Cache coherence: the proxy owns the repoint
The second move — point the compute at the new timeline — has one non-obvious requirement worth dwelling on, because it's the kind of thing that's easy to get subtly wrong.
The compute spec is rebuilt from the branch credentials stored in Vault:
(timeline_id, password, …). So "point the compute at T'" means "set the
timeline in the credentials, then restart the compute, which reads them and
boots on T'."
The catch: the proxy caches branch credentials in-memory for 5 minutes
(CACHE_TTL = 300s) to keep Vault off the hot path.

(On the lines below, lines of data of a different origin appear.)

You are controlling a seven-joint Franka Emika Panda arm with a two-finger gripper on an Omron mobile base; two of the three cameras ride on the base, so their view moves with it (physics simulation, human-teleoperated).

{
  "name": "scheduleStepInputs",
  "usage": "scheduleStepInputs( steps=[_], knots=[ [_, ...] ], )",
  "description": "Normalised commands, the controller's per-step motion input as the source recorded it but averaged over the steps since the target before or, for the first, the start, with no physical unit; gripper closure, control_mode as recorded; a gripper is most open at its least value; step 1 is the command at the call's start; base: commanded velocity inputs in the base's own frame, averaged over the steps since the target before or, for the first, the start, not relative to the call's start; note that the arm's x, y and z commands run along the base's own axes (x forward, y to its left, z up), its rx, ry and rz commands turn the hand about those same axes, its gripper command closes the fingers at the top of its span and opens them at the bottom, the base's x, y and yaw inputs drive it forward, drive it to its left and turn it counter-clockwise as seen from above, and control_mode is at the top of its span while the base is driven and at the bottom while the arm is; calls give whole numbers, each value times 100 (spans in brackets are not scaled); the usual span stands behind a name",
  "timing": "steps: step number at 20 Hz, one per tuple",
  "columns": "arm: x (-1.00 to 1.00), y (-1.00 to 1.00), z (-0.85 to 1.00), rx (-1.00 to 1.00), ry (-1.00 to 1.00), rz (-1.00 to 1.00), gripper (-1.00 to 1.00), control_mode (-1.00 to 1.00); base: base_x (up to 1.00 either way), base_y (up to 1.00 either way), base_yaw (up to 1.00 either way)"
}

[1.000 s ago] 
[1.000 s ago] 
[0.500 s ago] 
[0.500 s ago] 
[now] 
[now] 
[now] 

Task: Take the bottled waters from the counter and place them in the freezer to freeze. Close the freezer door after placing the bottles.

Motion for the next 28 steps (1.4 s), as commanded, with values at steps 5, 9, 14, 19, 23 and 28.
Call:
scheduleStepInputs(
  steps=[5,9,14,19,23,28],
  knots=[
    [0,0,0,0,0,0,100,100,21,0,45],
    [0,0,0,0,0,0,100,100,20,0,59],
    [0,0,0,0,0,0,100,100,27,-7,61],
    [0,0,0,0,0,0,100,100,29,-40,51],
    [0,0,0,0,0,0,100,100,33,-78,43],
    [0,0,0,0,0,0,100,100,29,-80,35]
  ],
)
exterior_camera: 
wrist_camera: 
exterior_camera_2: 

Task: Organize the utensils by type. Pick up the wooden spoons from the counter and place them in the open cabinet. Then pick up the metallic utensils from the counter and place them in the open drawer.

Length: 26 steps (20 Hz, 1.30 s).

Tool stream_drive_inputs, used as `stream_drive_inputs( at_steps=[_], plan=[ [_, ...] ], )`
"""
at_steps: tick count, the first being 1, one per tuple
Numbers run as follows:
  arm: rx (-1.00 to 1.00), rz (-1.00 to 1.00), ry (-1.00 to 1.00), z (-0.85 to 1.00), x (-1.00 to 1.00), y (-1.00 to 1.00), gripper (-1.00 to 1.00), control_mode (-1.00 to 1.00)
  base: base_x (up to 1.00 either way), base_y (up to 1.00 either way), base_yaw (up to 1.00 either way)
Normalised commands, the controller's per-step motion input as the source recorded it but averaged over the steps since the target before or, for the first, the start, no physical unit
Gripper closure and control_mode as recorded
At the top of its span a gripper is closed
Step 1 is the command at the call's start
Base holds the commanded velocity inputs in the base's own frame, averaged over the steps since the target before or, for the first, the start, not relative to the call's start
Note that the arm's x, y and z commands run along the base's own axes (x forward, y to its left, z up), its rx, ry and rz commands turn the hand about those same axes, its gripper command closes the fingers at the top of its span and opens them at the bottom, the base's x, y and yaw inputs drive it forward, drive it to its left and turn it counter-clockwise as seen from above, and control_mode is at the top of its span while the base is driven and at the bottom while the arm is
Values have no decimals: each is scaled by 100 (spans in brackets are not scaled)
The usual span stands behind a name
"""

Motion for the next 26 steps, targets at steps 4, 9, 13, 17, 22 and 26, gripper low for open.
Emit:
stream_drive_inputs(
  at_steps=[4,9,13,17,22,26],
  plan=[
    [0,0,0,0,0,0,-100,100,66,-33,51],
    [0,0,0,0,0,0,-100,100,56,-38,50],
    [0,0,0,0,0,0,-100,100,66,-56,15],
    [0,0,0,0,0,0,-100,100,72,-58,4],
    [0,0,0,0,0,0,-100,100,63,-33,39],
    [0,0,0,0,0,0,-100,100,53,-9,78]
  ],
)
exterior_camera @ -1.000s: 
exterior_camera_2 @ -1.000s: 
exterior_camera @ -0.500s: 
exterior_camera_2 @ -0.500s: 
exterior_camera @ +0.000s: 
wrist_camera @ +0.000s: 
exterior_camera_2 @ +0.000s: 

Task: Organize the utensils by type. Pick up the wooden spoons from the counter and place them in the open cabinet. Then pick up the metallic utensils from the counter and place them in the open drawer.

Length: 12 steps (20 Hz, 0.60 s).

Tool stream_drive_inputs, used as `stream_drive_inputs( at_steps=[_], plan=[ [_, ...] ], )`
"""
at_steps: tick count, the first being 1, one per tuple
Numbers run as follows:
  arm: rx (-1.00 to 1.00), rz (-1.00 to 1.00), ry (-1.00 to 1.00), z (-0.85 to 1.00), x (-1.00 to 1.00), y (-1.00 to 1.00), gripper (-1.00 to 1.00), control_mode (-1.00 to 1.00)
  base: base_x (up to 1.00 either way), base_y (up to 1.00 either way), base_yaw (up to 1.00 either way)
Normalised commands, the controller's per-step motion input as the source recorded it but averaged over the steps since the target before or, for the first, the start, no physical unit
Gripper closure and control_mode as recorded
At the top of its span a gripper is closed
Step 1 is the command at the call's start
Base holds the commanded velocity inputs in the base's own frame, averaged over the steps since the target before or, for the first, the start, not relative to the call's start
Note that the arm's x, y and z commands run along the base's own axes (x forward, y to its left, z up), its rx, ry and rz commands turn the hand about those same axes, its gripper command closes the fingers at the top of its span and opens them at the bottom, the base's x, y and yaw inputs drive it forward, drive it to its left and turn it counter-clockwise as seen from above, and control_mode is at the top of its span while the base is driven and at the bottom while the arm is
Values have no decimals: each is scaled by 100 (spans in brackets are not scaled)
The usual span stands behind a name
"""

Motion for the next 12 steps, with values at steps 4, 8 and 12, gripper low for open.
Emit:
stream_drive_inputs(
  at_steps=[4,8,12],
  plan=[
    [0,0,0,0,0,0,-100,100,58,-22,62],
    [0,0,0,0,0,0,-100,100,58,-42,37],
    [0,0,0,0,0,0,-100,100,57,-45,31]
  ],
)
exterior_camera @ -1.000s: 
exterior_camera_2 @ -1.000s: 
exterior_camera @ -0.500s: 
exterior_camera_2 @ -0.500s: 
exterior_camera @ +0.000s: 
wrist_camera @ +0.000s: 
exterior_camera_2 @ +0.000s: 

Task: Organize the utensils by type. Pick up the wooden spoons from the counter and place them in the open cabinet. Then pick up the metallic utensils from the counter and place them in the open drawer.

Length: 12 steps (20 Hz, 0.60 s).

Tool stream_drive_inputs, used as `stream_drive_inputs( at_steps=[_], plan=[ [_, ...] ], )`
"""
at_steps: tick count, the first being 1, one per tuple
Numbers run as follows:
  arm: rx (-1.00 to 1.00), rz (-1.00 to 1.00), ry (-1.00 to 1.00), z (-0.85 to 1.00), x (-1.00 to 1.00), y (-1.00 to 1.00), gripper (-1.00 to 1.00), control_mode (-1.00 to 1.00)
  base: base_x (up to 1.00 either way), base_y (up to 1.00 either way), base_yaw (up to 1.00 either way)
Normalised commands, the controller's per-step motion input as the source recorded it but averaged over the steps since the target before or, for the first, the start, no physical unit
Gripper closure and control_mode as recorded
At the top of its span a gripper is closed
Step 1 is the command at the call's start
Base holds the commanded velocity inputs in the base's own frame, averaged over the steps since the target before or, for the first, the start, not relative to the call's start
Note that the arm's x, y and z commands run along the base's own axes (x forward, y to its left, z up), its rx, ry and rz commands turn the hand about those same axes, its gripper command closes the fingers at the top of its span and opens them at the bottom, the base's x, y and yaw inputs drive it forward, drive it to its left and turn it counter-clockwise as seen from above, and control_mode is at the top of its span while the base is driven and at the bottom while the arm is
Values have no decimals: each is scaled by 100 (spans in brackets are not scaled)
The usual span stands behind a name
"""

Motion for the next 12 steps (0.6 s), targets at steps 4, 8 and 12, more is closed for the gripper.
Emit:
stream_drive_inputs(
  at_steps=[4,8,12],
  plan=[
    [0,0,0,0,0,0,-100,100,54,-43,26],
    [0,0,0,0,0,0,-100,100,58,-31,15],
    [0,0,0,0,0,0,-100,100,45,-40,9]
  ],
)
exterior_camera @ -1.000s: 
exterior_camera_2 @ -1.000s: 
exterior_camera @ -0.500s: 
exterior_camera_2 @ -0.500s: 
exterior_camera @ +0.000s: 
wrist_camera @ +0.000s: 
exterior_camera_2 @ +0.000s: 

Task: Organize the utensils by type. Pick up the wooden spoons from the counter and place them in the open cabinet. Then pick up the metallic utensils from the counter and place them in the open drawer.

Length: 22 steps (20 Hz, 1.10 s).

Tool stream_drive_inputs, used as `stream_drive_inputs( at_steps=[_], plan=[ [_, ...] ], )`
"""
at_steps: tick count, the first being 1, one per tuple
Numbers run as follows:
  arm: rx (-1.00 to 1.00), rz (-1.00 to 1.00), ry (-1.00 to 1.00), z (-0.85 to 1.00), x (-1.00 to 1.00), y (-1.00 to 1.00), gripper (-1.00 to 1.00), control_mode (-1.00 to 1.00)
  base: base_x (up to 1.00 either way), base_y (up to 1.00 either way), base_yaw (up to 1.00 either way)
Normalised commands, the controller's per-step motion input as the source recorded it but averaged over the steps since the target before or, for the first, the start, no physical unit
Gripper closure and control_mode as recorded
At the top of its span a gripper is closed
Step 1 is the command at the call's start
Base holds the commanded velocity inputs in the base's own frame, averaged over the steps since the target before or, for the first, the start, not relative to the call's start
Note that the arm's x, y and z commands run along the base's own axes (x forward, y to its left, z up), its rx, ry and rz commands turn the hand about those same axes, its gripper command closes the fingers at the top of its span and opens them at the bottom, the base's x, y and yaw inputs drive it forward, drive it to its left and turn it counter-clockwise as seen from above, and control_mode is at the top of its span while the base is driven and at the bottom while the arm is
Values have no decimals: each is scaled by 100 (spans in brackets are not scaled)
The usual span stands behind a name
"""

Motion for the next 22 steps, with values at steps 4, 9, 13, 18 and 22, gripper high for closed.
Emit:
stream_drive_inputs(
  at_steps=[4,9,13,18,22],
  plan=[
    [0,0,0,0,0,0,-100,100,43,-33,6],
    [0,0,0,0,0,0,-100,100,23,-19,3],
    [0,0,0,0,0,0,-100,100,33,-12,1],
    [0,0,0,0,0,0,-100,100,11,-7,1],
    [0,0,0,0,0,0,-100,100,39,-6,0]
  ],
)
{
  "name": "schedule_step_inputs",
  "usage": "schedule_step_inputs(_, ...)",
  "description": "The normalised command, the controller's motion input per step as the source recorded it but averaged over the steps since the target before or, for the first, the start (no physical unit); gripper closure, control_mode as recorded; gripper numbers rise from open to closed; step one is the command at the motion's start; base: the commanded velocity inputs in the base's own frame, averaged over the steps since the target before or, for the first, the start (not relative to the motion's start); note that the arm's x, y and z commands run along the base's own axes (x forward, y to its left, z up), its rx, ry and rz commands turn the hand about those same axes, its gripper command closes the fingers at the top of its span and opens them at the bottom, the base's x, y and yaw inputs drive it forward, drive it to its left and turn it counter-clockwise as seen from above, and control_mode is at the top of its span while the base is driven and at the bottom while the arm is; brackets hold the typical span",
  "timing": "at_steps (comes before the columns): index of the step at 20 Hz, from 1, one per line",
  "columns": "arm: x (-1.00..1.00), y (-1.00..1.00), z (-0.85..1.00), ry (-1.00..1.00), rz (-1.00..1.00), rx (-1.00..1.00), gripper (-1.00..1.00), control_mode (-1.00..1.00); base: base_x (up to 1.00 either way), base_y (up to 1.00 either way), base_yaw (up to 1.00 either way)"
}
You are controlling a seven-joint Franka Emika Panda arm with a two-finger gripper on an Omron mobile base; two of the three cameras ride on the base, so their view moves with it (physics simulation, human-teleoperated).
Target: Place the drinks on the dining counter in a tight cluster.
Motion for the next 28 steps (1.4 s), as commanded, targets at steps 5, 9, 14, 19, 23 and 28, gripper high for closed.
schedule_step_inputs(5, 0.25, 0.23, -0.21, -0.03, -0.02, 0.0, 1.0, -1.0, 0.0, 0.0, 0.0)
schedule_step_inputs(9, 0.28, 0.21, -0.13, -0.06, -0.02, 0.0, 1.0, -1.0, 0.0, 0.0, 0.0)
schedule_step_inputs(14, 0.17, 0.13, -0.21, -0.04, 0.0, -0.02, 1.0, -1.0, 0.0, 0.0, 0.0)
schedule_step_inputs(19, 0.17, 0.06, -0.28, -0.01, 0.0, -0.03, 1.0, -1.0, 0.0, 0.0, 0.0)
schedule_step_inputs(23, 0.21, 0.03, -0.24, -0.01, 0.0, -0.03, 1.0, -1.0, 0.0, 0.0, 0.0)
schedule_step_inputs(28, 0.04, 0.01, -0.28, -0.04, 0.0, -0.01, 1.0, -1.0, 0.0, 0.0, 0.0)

A write that goes straight to Vault — for instance, from the backend — leaves
that cache stale, and the next wake rebuilds the compute from the cached (old)
timeline. Everything looks fine — the fork exists, the DB-branch row points at
it, the compute reboots — while the data never moves. A cache miss you can't see.
So the repoint is owned by the proxy, not the backend.
POST /api/branches/{id}/repoint calls put_branch_credentials, which writes
Vault and updates the cache in one operation, then restarts the compute on
the new timeline:
The principle generalizes: if a value is cached behind a service, mutate it through that service. A write that bypasses the cache is a write on a clock you don't control.
A note on the swap
repoint scales the Deployment 0 then 1; the new compute boots on T' and
the proxy's bridge reconnects clients to it. A connection that re-establishes in
the brief window while the previous pod is still draining settles onto the
restored timeline once the new compute is serving — so callers read the
post-restore state after the swap completes. (It's why the verification below
polls the result rather than reading once.)
How it's verified
The fork → repoint → reboot path isn't special-cased for time-travel — it's the
same branch-at-LSN primitive that deploy and rollback ride on, so every
production promotion exercises it in the field. The checkpoint, fork, and
post-restore reconciliation logic are covered by the platform's branch and
restore-reconcile test suites (db-branches.test.js,
db-restore-reconcile.test.js), which stand up the real branch operations rather
than mocking them.
Design bounds
Restore depth is the PITR window. Checkpoint rows are cheap, but you can only fork an LSN the pageserver still retains, so how far back you can restore is governed by Neon's history window. The checkpoint row cap and the PITR window are kept aligned to the depth we offer.
Why it's worth it
For a human, this is a nice undo button. For an agent, it's closer to a prerequisite: it's what makes confident, fast, irreversible data operations safe to delegate. The agent can run the scary migration because the platform can take it back — code and data, to a point that actually ran. Git did this for code a long time ago. The database just needed the same primitive: a branch at an LSN.